YOUR INSTRUCTIONS:
Go through the listing below and retype exactly the lines starting at the one with "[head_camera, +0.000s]" and ending at the one with "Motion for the", skipping pictures.
══ DATA PROVIDED
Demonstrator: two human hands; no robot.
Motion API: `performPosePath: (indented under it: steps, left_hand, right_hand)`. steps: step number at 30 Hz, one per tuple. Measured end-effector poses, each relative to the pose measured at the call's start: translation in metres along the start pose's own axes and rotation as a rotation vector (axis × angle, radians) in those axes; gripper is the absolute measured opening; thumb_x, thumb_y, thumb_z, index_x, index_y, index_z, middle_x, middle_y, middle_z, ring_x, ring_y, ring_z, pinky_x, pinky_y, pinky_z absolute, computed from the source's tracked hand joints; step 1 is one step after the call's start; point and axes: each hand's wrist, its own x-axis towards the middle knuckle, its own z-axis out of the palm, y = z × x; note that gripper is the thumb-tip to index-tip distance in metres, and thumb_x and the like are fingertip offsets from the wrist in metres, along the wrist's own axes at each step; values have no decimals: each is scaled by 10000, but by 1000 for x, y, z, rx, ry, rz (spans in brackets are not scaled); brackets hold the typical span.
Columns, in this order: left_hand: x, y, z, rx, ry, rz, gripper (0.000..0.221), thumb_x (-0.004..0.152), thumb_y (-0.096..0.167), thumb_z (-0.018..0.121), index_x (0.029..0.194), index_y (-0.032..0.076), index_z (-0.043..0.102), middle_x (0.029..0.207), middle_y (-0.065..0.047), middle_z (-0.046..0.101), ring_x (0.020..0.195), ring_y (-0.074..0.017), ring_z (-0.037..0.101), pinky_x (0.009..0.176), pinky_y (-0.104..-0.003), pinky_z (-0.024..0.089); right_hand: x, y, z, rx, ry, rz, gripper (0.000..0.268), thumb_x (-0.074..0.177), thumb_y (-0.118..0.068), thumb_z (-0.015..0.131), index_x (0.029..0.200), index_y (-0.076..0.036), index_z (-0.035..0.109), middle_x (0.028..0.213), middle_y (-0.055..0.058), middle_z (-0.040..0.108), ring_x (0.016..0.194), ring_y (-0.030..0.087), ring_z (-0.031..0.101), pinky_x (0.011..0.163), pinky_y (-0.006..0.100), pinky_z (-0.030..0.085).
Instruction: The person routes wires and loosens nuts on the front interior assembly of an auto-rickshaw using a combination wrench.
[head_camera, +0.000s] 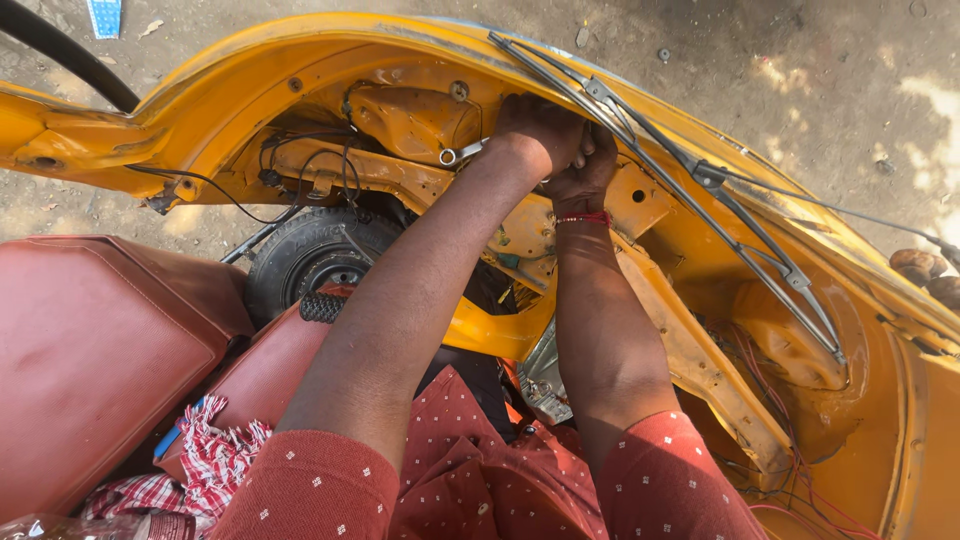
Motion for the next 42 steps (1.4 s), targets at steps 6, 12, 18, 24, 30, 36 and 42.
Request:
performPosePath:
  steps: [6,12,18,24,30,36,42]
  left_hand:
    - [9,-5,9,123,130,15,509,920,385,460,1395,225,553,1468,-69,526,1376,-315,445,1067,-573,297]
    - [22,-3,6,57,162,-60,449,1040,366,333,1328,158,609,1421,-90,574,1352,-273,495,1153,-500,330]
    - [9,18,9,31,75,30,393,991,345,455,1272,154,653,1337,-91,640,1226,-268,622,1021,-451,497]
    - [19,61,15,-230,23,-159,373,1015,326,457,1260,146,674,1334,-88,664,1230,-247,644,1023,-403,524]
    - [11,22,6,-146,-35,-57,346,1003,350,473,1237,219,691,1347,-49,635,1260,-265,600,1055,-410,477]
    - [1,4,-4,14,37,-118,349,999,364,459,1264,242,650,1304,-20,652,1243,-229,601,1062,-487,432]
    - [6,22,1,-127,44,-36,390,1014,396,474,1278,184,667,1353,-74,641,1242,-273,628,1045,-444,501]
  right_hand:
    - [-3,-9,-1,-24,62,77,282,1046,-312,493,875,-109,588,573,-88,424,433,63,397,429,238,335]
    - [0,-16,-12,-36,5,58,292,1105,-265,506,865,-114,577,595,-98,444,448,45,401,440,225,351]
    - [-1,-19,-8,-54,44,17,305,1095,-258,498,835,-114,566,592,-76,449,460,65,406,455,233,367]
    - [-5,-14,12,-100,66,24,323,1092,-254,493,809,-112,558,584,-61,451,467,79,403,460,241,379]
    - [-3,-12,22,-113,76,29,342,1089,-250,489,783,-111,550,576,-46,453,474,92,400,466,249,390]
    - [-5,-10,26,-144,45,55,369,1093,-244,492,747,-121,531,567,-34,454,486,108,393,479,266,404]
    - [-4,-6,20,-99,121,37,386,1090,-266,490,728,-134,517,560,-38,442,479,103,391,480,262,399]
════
OUTPUT BELOW:
[head_camera, +0.000s] 
Motion for the next 42 steps (1.4 s), targets at steps 6, 12, 18, 24, 30, 36 and 42.

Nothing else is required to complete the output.